Tag Archives: risk management

The “Perception Is Reality” Trap

We all know the phrase, “perception is reality.” And in a psychological sense it is true: we all experience the world through our own lens and that is our reality.

In the world of human resources management, however, I find that this phrase can muddy up the analysis necessary to effectively lead and manage employees. This occurs particularly in workplace investigation and conflict resolution contexts where it is all too easy to be sucked into an unreasonable employee’s perceptual wormhole.

Here’s how problems arise. When applying harassment policies, we are taught that it’s the impact of an employee’s actions on another that matter rather than the employee’s intent. This is often true: someone may think they’re “joking” when they make a sexist or racist remark, but regardless of their intent, such remarks can still be harassment based on their impact on the recipient.

This does not mean, however, that any and all perceptions, i.e., impacts, are created equal. Because the law also provides that the recipient’s reaction to an action or remark must be “reasonable,” i.e., based on some objective reality. Some examples:

  • A female employee sees posted in a male employee’s cubicle a birthday card with a scantily clad female on the front. Can she ask management to direct him to take down the card? Sure. Can she argue that the card in and of itself has created a hostile work environment for her? Not so much. However upset she may be about the card, her perceptions do not trump the fact that a reasonable woman would not find her workplace imbued with gender hostility based on a co-worker’s birthday card with a bikini-clad woman on the front. And she needs to be told that. [And yes, this was a real case.]
  • An employee contends that he feels “unsafe” after his supervisor critiques his job performance in a closed door meeting. Or he contends that the supervisor was “abusive” for telling him he could be terminated if his repeated tardiness continued. The employer will certainly want to check into these allegations to make sure the supervisor did not behave inappropriately. But once the employer is comfortable that the supervisor was just doing his or her job, the complaining employee must be told that in no uncertain terms.

It’s hard to tell a complaining employee “in no uncertain terms” that his or her perceptions are incorrect. Such messages must be delivered kindly and without any suggestion that the employee is lying or crazily hypersensitive.

In appropriate cases, moreover, management may want to take some steps to at least partially acknowledge the complaint (“We have told him to take the birthday card down” “Would you rather meet with your supervisor in a conference room next time?”) But it is critical at the same time not to enable or encourage employees to maintain their unreasonable perceptions.

Why not just give in? After all, that “unreasonable” employee may decide to bring a lawsuit against an employer for not taking the actions he or she demanded. So yes, it is important for an employer to take complaints seriously even in cases involving “perceptually challenged” employees.

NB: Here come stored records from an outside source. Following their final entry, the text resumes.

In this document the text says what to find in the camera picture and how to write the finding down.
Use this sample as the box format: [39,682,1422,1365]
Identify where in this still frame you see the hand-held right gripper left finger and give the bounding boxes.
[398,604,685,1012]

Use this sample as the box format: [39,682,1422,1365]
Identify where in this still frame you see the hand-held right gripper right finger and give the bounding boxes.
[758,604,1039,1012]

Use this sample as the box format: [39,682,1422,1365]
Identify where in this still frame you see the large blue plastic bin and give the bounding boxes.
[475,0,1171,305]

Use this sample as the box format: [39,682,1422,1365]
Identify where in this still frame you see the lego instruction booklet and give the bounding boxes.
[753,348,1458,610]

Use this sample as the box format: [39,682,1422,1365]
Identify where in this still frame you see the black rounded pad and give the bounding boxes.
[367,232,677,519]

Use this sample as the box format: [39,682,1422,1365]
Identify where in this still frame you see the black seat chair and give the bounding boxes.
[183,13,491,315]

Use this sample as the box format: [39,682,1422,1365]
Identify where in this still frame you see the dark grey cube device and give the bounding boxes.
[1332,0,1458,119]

At the same time, such employees often have a highly negative impact on both co-workers and managers, to the point that these others may leave. After the due diligence is completed, therefore, it is equally important to insist on a level of sanity and reason in the workplace.

Any additional thoughts on this issue? ~Amy Stephson

Investigations: They Gotta Be Real

Employers frequently seek to get investigative reports and related documents into evidence when complainants who are dissatisfied with the investigation’s outcome go on to file discrimination or harassment lawsuits.  They do this to show that they acted properly and in good faith.  Although the documents are technically inadmissible hearsay, they can be fully admitted under the business records exception to the hearsay rule or admitted only to show that the employer had a proper motive for its actions against the employee.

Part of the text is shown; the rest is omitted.